Excerpts from a dataset
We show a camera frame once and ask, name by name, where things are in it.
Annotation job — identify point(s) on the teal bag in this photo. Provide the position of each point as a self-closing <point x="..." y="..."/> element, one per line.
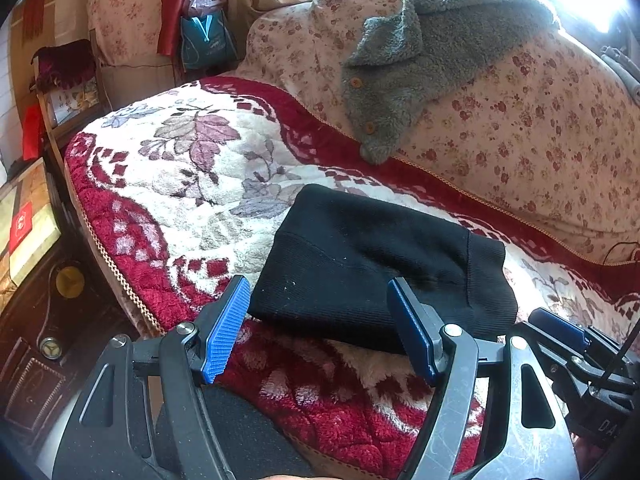
<point x="207" y="42"/>

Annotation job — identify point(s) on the yellow flat box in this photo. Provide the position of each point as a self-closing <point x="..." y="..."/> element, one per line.
<point x="40" y="210"/>

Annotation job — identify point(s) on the red hanging wall strip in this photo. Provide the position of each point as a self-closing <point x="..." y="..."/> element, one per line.
<point x="36" y="10"/>

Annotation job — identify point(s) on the dark red cloth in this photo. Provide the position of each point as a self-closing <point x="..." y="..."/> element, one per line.
<point x="65" y="65"/>

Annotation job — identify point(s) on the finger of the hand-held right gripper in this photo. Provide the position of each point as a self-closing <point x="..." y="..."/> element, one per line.
<point x="557" y="327"/>
<point x="575" y="375"/>

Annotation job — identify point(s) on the red packet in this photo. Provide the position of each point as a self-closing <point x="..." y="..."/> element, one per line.
<point x="21" y="225"/>

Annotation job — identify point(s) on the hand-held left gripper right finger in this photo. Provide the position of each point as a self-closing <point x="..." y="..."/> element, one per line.
<point x="412" y="330"/>

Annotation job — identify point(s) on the dark wooden cabinet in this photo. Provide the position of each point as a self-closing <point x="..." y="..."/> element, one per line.
<point x="50" y="350"/>

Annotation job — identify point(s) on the grey fleece jacket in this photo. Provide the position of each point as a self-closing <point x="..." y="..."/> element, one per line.
<point x="425" y="60"/>

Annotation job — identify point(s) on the grey folded cloth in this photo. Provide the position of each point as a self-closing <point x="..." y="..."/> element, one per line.
<point x="622" y="67"/>

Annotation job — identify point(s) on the floral sofa backrest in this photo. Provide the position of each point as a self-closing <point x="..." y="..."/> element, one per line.
<point x="525" y="135"/>

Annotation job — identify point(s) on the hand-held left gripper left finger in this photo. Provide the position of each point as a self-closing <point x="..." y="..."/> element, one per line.
<point x="227" y="330"/>

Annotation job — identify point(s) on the black pants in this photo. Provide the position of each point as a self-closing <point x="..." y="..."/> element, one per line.
<point x="350" y="260"/>

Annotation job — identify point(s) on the floral curtain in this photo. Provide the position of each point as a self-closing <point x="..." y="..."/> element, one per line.
<point x="125" y="10"/>

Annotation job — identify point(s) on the red white floral plush blanket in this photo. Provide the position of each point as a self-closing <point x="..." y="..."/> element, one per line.
<point x="200" y="185"/>

* [WORK TO BE COMPLETED]: The data above must be copied exactly. Leave out the pictures.

* [OUTPUT BELOW]:
We show a camera frame once and ask, name by name, where things are in it.
Annotation job — identify point(s) on the teal bag in this photo. Provide the position of each point as a self-closing <point x="..." y="..."/> element, one per line.
<point x="207" y="42"/>

Annotation job — identify point(s) on the yellow flat box in this photo. Provide the position of each point as a self-closing <point x="..." y="..."/> element, one per line.
<point x="40" y="210"/>

Annotation job — identify point(s) on the red hanging wall strip in this photo. Provide the position of each point as a self-closing <point x="..." y="..."/> element, one per line.
<point x="36" y="10"/>

Annotation job — identify point(s) on the dark red cloth in this photo. Provide the position of each point as a self-closing <point x="..." y="..."/> element, one per line.
<point x="65" y="65"/>

Annotation job — identify point(s) on the finger of the hand-held right gripper in this photo. Provide the position of each point as a self-closing <point x="..." y="..."/> element, one per line.
<point x="557" y="327"/>
<point x="575" y="375"/>

Annotation job — identify point(s) on the red packet in this photo. Provide the position of each point as a self-closing <point x="..." y="..."/> element, one per line.
<point x="21" y="225"/>

Annotation job — identify point(s) on the hand-held left gripper right finger in this photo. Provide the position of each point as a self-closing <point x="..." y="..."/> element, one per line.
<point x="412" y="330"/>

Annotation job — identify point(s) on the dark wooden cabinet in this photo. Provide the position of each point as a self-closing <point x="..." y="..."/> element, one per line.
<point x="50" y="350"/>

Annotation job — identify point(s) on the grey fleece jacket in this photo. Provide the position of each point as a self-closing <point x="..." y="..."/> element, one per line.
<point x="425" y="60"/>

Annotation job — identify point(s) on the grey folded cloth in this photo. Provide the position of each point as a self-closing <point x="..." y="..."/> element, one per line.
<point x="622" y="67"/>

Annotation job — identify point(s) on the floral sofa backrest in this photo. Provide the position of each point as a self-closing <point x="..." y="..."/> element, one per line.
<point x="525" y="135"/>

Annotation job — identify point(s) on the hand-held left gripper left finger in this photo. Provide the position of each point as a self-closing <point x="..." y="..."/> element, one per line.
<point x="227" y="330"/>

Annotation job — identify point(s) on the black pants in this photo. Provide the position of each point as a self-closing <point x="..." y="..."/> element, one per line.
<point x="350" y="260"/>

Annotation job — identify point(s) on the floral curtain in this photo. Provide the position of each point as a self-closing <point x="..." y="..."/> element, one per line.
<point x="125" y="10"/>

Annotation job — identify point(s) on the red white floral plush blanket in this photo. Provide the position of each point as a self-closing <point x="..." y="..."/> element, one per line.
<point x="200" y="185"/>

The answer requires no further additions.